Hinter dem Insulin-Gen befindet sich noch ein "Tag", ein kleines Genstück, welches dazu führt, dass am Insulin-Protein ein Bereich angehängt wird, der später zur Reinigung des Proteins aus der Bakterienkultur notwendig ist.

Der Vektor mit Insulin-Gen wird in E.coli-Bakterienzellen eingebracht (Transformation). Ein Antibiotikum-Resistenzgen auf dem Vektor sorgt dafür, dass nur die Zellen im Antibiotikum-haltigen Nährmedium wachsen, die den Vektor auch wirklich aufgenommen haben (Selektion).

Eine Kolonie wird benutzt, um eine größere Menge Nährmedium anzuimpfen. Auch dieses Medium enthält Antibiotikum. Die resistenten Zellen vermehren sich im Nährmedium bei 37°C durch Zweiteilung. Sobald eine bestimmte Bakterienzahl pro Milliliter Medium (OD ~ 0.9) erreicht ist, wird IPTG (Isopropyl-ß-Thio-Galactosid) zugegeben. Dieser Stoff dienst als Induktor für das Anschalten der Genablesung (siehe auch: Operon): das Insulin-Gen wird vervielfältigt (Transkription), das Protein wird hergestellt (Translation).
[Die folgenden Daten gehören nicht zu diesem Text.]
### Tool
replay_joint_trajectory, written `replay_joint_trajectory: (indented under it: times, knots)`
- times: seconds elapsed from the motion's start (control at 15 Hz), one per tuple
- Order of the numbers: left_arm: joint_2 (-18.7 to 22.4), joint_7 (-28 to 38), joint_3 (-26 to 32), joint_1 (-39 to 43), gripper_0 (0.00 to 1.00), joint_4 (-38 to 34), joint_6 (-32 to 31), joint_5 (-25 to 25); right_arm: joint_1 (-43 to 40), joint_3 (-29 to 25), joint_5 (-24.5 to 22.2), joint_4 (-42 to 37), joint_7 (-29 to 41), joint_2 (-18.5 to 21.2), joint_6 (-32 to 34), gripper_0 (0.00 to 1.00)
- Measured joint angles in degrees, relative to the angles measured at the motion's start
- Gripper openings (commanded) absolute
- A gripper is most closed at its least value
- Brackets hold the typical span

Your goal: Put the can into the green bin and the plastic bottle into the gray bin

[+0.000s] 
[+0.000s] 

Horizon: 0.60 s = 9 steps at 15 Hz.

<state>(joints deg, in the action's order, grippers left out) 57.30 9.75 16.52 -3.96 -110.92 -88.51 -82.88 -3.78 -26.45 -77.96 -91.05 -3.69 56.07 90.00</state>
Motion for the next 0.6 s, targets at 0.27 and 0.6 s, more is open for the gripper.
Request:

Der regulierbare Promotor hat den Vorteil, dass die Proteinsynthese erst bei maximaler Zelldichte aktiviert werden kann. So ist es auch möglich, evtuell für die Bakterien toxische Proteine herstellen zu lassen, die bei andauernder Aktivität des Promotors das Wachstum der Zellen behindern würden.
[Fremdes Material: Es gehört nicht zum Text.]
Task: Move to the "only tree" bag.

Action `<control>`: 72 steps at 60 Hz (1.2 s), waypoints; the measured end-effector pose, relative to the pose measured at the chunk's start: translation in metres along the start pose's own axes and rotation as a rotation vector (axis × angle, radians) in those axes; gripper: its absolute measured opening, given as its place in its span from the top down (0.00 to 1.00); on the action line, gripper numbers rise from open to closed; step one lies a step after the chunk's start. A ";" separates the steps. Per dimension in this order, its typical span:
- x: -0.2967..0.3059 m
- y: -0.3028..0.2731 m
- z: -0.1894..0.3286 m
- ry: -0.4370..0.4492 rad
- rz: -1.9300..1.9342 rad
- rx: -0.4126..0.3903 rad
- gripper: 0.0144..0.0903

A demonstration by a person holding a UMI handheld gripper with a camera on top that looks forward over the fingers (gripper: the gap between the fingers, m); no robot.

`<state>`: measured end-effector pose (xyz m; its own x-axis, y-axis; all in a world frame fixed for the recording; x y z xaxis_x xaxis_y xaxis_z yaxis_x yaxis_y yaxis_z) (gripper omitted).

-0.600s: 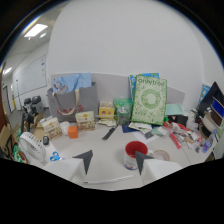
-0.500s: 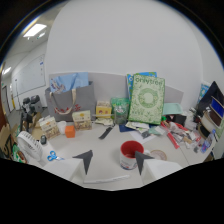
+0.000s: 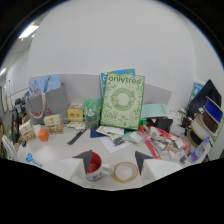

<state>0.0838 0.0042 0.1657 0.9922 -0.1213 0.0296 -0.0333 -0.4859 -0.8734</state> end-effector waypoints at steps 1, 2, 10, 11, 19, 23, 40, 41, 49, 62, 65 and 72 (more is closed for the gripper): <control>0.003 -0.002 0.004 0.001 0.000 0.002 0.08; 0.005 -0.004 0.008 0.001 0.000 0.005 0.08; 0.024 -0.028 0.042 -0.016 -0.009 0.009 0.08; 0.027 -0.032 0.048 -0.016 -0.008 0.009 0.08; 0.041 -0.057 0.089 -0.032 -0.008 0.014 0.08; 0.046 -0.070 0.109 -0.043 -0.010 0.018 0.08; 0.052 -0.114 0.185 -0.082 -0.016 0.032 0.08; 0.052 -0.116 0.188 -0.085 -0.017 0.031 0.08; 0.052 -0.129 0.211 -0.096 -0.023 0.034 0.08; 0.050 -0.139 0.225 -0.120 -0.017 0.032 0.08; 0.051 -0.138 0.226 -0.122 -0.019 0.031 0.08; 0.049 -0.138 0.225 -0.130 -0.017 0.035 0.08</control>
<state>0.1646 0.2598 0.1782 0.9999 0.0010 -0.0169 -0.0146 -0.4563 -0.8897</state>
Nachdem die Zellen einige Stunden lang das Protein hergestellt haben, werden die Bakterien "geerntet". Dazu überführt man das Nährmedium in Zentrifugationsgefäße und zentrifugiert bei geringer Drehzahl. Die Zellen setzen sich dabei am Boden des Röhrchens ab und bilden einen Klumpen (Pellet). Das Nährmedium kann abgegossen werden.

Da sich das überexprimierte Insulin noch in den Bakterienzellen befindet, müssen diese erst ausgeschlossen werden (Zellaufschluss). Eine weit verbreitete Methode ist die ULtraschall-Behandlung, die die Zellmembranen beschädigt und dazu führt, dass die Bakterien sich auflösen. Da in diesem Gemisch nun auch Proteinasen vorhanden sind, die normalerweise in abgetrennten Bereichen der Zellen arbeiten und defekte Proteine abbauen, ist es entscheidend, dass Proteinase-Hemmstoffe (Proteinase-Inhibitoren) zugegeben werden. Diese Hemmstoffe blockieren die proteinabbauende Wirkung der Proteinasen. Andernfalls würde das Insulin angegriffen und beschädigt werden.